Is the Gravity of Data More than We Bargained For?
At our machine learning announcement in New York a few weeks ago, I tweeted this:
“Because it makes sense to follow the gravity of data for machine learning”
That tweet was re-tweeted several times, it clearly resonated with a lot of people and it got me thinking…..
Are we fighting the gravity of data with the push to the cloud???
Now don’t get me wrong, we all agree the cloud is the destination of choice. The ability to be more agile, not worry about standing up clusters or managing them, instant gratification of a solution with only a few clicks… I mean who doesn’t want that? But as it turns out, it seems the road to cloud is a bit more of a journey than we expected, why?
Maybe the gravity of data is a bigger force than we bargained for
Here is an interesting statistic for you, 90% of the world’s data is not something you can Google.1 That’s right, it’s not sitting in some cloud just waiting for you to come and get it, most of our data is locked up tight in our own systems on premises.
Let’s take the amount of operational data on mainframes alone for mostly financial services, credit card companies etc. That’s right, pretty much every time you swipe your credit card, that transaction is landing on a mainframe. In fact, most of the world’s structured data is on a mainframe, which means all that data is probably not being leveraged today. Essentially, it’s dark data to the companies that own it, piles and piles of data, getting bigger every day.
And this is the case with most of our operational systems all over the place. Transactions happen, it’s a lot of small data, but it’s fast data and it’s incredibly valuable to a business. It can tell you about logistic issues, operational issues, issues on the manufacturing floor, fraud hides in these transactions, so do cyber attacks. This is data about our business, the way our business is running and how healthy the business is. The fact is, most firms do not fully leverage this data today or they end up pulling only a subset into a data warehouse and limit access via departments and applications.
Well so much for the democratization of data eh? Let’s start with opening up what we have and using that data to make us smarter. I mean- it’s there for the taking, it’s free and it’s ready to whisper secrets about our businesses. We just need to listen.

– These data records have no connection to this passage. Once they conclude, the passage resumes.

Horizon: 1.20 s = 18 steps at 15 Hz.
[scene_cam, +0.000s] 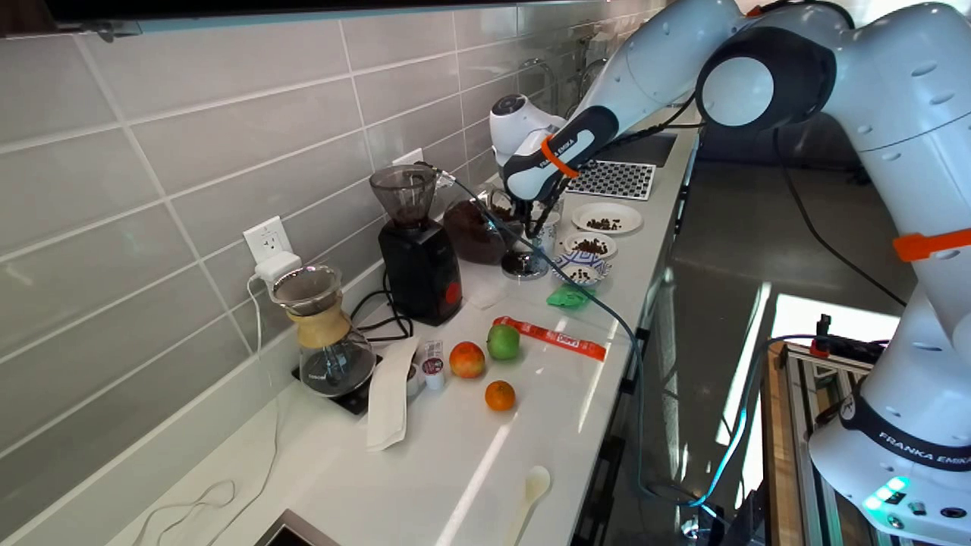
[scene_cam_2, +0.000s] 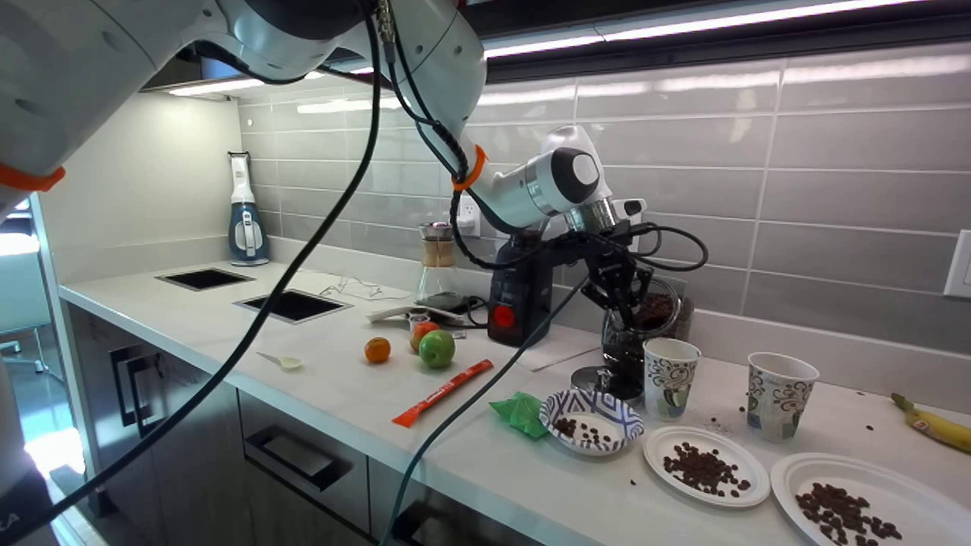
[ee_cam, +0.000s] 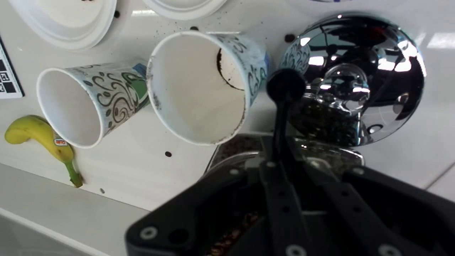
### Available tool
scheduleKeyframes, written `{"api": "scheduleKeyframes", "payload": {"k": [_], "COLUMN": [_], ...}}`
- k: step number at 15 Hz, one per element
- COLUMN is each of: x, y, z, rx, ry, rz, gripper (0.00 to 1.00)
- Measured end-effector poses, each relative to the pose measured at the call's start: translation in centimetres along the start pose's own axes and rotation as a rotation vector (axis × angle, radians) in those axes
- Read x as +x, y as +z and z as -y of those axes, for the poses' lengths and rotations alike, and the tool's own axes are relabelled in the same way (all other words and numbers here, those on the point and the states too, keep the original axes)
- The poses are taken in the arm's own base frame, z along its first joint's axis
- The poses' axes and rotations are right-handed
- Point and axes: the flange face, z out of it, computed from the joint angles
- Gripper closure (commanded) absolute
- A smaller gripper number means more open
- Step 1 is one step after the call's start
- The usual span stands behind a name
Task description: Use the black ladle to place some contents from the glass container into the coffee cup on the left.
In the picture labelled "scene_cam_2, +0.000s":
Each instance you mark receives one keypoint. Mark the black coffee grinder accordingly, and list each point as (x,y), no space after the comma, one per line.
(520,304)

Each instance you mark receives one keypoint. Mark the white outlet with charger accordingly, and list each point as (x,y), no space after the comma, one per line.
(467,227)

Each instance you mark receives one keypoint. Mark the under-cabinet light strip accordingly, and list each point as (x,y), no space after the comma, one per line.
(707,25)

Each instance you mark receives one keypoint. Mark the green cloth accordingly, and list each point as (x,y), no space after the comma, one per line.
(520,413)

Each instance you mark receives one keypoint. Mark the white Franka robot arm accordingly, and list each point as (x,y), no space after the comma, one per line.
(102,61)

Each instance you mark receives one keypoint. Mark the dark upper cabinet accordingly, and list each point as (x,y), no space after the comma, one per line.
(807,41)

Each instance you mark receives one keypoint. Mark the small orange fruit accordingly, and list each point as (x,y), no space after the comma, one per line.
(378,351)

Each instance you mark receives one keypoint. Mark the yellow banana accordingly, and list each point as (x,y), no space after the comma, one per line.
(941,429)

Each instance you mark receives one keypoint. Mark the white paper plate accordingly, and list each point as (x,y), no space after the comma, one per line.
(912,495)
(752,473)

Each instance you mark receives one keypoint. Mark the glass container with coffee beans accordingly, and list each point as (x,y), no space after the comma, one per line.
(626,364)

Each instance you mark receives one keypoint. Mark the patterned paper cup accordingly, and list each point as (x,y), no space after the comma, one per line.
(672,380)
(780,399)

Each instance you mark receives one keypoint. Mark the red orange peach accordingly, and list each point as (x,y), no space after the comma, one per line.
(421,333)

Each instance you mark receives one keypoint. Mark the white wall outlet with plugs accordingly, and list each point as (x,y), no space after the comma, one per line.
(636,208)

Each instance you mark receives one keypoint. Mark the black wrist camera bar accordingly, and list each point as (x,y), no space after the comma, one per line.
(565,242)

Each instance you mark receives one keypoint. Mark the white plastic spoon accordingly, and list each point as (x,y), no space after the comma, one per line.
(285,363)

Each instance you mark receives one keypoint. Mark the orange red strip packet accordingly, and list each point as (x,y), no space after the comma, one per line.
(445,392)

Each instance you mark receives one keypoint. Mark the blue patterned paper bowl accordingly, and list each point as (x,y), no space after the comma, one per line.
(607,405)

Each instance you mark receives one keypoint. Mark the green apple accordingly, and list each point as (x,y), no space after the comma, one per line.
(439,351)

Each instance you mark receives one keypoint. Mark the roasted coffee beans pile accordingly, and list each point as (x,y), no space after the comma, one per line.
(585,433)
(837,510)
(707,470)

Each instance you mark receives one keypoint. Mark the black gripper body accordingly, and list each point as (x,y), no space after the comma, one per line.
(610,267)

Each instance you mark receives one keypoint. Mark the blue white blender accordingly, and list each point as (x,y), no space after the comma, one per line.
(248,238)

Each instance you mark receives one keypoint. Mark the grey base cabinet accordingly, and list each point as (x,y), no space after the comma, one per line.
(202,473)

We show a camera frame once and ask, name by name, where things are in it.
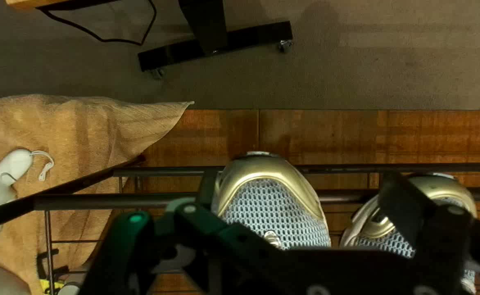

This is exactly the reason why we initially released machine learning on the System z platform. http://www.ibm.com/analytics/us/en/events/machine-learning/
It just made sense to start where a big chunk of really valuable data was sitting in the dark. By the way, if your company has operational data on a Systems z- you should also check out how to leverage data virtualization to shine a light on that dark data, @Rocket Software offers a great solution for this…. http://www.rocketsoftware.com/products/rocket-data/rocket-data-virtualization
Lets face it, you need lots of data to train and model, so let’s go where the data gravity is pulling us to leverage analytics and machine learning- let’s start with our on premises gold mines and go from there.
Ok, so for things like Machine Learning and even Data Science I think we can all agree that we need a hybrid architecture. The true challenge isn’t getting to the cloud, it’s creating a bridge so that all of you data wherever it is can be leveraged.
If your destination is the cloud today (or tomorrow), don’t fight the gravity. Focus on hybrid, build a data architecture and governance model that allows you to democratize and leverage data no matter where it lives.